Nunca aos Domingos e Phaedra


Nota: ★☆☆☆

Anotação em 2008, com base em outras de 2004: Nunca aos DomingosNever on Sunday, de 1960, e Profanação/Phaedra, de 1962. Os dois filmes de Jules Dassin são elogiadíssimos, faladíssimos, badaladíssimos, clássicos. Nunca aos Domingos teve cinco indicações ao Oscar, levou o de canção (a de Manos Hadjidakis), fora outras oito indicações importantes – Cannes, Bafta, Globo de Ouro. Phaedra teve indicações ao Oscar, ao Globo de Ouro, ao Bafta. E, no entanto, achei os dois filmes ruins, muito ruins.

Os dois são daqueles filmes dos quais ouvi falar muito entre os 11 e os 14 anos, no começo dos anos 60, quando foram feitos, e que não pude ver na época por causa da censura de faixa etária.

Vi os dois, pela primeira vez, na mesma semana, em julho de 2004. Primeiro vi Phaedra, a adaptação de Dassin da história da Grécia clássica para a moderna Grécia da época em que o filme foi feito. Melina Mercouri, a legendária atriz, então casada com o diretor, faz a Phaedra do título original, que tem uma das paixões mais proibidas de todo o gênero humano, uma das essências da tragédia grega, a tragédia grega em si: a paixão de uma mulher pelo filho, aqui suavizada para a paixão pelo filho do marido.

O marido da Phaedra moderna de Dassin, interpretado por Raf Valone, é um milionário armador grego – teria Dassin se calcado na figura de Aristóteles Onassis? O filho dele é feito por Tony Perkins, então no auge da fama, depois de Sublime Tentação, um imediato clássico de William Wyler com Gary Cooper, de1956, Até os Fortes Vacilam/Tall Story, uma simpática comedinha de Joshua Logan com a  iniciante Jane Fonda, em 1960, e no mesmo ano, Psicose.  

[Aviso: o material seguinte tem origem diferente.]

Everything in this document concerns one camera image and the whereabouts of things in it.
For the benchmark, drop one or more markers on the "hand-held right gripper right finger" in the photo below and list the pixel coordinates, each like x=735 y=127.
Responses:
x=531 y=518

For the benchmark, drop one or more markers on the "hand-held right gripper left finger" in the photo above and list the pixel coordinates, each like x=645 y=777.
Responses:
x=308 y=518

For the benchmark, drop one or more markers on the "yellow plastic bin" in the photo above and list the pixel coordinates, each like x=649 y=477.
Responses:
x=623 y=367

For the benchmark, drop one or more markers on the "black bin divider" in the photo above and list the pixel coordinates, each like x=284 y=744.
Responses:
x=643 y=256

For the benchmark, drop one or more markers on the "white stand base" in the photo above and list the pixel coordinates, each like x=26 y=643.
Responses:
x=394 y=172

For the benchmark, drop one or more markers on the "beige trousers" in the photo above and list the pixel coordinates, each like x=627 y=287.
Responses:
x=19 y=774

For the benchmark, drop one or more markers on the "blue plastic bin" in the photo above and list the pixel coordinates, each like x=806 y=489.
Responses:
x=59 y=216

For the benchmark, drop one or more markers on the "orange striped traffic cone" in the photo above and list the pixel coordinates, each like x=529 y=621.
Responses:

Enquanto via Phaedra, me lembrava do meu irmão Geraldo me contando com os mínimos detalhes a história do filme que eu não podia ver porque seria barrado na portaria por ter menos de 14 anos. A narrativa dele nunca me saiu da cabeça – eu ficava imaginando Tony Perkins correndo no carro esporte em uma estrada perigosa ao som de Bach e berrando contra o destino: “Até aqui você me persegue, Johann Sebastian?”

 Ao final do filme, visto 40 anos depois da época em que deveria ter visto, conclui: o filme não é bom. Na verdade, o filme é muito ruim. E me perguntei: mas então era um mito? O Dassin não era bom, afinal de contas?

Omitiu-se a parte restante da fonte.